- Problem
Copy each line of the material beneath that holds the word "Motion".

....

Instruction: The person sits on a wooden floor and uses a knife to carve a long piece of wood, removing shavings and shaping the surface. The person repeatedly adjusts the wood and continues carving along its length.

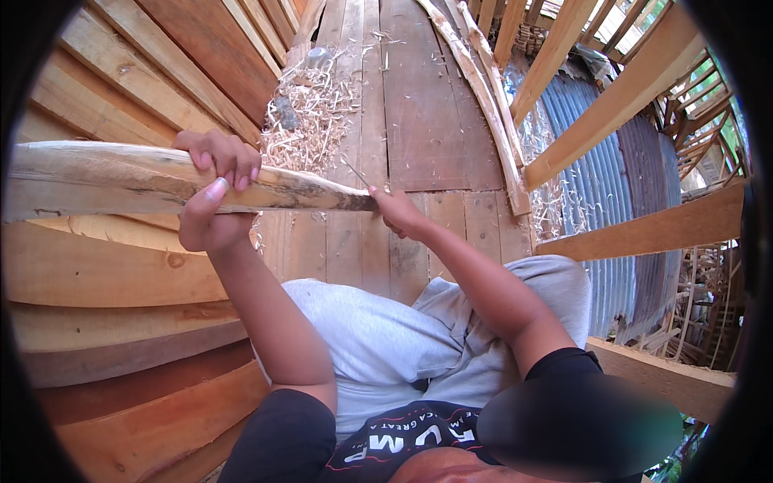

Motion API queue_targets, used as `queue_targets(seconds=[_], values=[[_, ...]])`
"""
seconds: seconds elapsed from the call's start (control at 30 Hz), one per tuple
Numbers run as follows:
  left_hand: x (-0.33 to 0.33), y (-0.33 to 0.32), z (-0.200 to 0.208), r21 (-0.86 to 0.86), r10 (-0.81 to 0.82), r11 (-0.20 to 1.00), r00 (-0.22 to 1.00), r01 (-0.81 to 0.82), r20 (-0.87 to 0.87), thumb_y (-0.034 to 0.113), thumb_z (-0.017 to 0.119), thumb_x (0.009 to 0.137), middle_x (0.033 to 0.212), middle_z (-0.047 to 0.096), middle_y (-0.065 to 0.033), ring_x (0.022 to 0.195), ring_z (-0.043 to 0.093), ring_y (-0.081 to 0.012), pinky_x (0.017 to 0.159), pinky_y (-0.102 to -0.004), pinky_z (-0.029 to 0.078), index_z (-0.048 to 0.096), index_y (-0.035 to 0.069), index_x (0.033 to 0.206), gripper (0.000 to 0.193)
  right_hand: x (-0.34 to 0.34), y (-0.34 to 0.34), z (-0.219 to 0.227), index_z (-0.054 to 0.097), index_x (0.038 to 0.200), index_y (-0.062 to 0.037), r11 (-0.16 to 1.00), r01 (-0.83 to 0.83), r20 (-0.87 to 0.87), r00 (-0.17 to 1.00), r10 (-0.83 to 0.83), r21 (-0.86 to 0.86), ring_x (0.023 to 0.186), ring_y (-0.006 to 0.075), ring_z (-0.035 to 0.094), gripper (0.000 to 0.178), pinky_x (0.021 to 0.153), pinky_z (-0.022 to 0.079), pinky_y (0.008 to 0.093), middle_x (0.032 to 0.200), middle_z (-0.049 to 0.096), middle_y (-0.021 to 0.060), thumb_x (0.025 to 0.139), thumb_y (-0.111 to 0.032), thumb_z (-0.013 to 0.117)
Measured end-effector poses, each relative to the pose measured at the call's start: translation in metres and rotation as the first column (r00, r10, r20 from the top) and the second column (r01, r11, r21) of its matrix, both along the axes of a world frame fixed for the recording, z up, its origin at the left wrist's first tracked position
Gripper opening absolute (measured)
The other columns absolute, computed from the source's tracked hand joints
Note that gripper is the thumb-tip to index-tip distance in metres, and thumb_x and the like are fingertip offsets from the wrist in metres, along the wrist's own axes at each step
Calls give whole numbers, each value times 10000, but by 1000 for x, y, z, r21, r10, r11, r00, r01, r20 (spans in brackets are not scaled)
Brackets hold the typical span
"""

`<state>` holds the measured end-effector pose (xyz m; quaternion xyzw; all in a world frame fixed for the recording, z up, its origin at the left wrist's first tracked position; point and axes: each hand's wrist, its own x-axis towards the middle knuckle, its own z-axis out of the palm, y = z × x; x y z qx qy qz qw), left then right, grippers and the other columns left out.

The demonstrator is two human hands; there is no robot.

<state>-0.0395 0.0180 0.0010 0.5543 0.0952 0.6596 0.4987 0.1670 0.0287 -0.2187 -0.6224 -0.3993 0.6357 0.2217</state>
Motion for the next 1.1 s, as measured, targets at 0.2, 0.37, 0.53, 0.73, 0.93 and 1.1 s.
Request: queue_targets(seconds=[0.2,0.37,0.53,0.73,0.93,1.1], values=[[-8,3,-3,4,21,1000,1000,-21,7,103,508,637,693,358,-51,612,386,-147,641,-306,356,364,95,874,277,13,14,7,326,623,-167,948,-117,-333,943,12,-297,397,58,165,494,365,102,248,531,225,-72,922,-550,412],[-2,1,-3,0,8,1000,1000,-8,-8,106,505,644,684,352,-48,610,383,-144,642,-304,353,362,94,873,270,15,13,10,325,649,-171,932,-16,-424,893,-149,-362,394,57,165,477,355,109,248,524,227,-73,936,-547,388],[-7,-2,-2,-7,6,1000,1000,-7,-29,113,513,650,674,345,-46,605,379,-143,640,-303,352,360,94,868,267,35,27,27,377,687,-136,973,166,-362,907,-215,-161,388,75,232,467,347,180,268,544,317,-37,957,-517,370],[-2,-2,0,-10,21,1000,999,-21,-33,119,521,652,668,343,-41,596,377,-141,633,-303,353,355,98,858,265,34,24,-4,488,785,-69,999,40,-90,995,-39,8,437,102,360,354,380,308,298,606,407,7,952,-378,442],[-7,-3,0,0,32,999,998,-32,-50,120,522,649,667,343,-41,594,377,-142,633,-305,355,353,99,853,266,11,12,18,643,951,46,909,-256,407,907,108,329,765,307,658,473,686,489,395,854,666,206,885,-411,544],[-2,-1,1,4,4,1000,999,-4,-42,115,518,652,668,344,-43,600,384,-146,640,-307,361,350,94,852,262,19,10,14,690,830,-2,806,-278,562,823,-81,523,746,320,654,528,678,490,411,759,668,182,849,-517,574]])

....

- Expected answer
Motion API queue_targets, used as `queue_targets(seconds=[_], values=[[_, ...]])`
Motion for the next 1.1 s, as measured, targets at 0.2, 0.37, 0.53, 0.73, 0.93 and 1.1 s.

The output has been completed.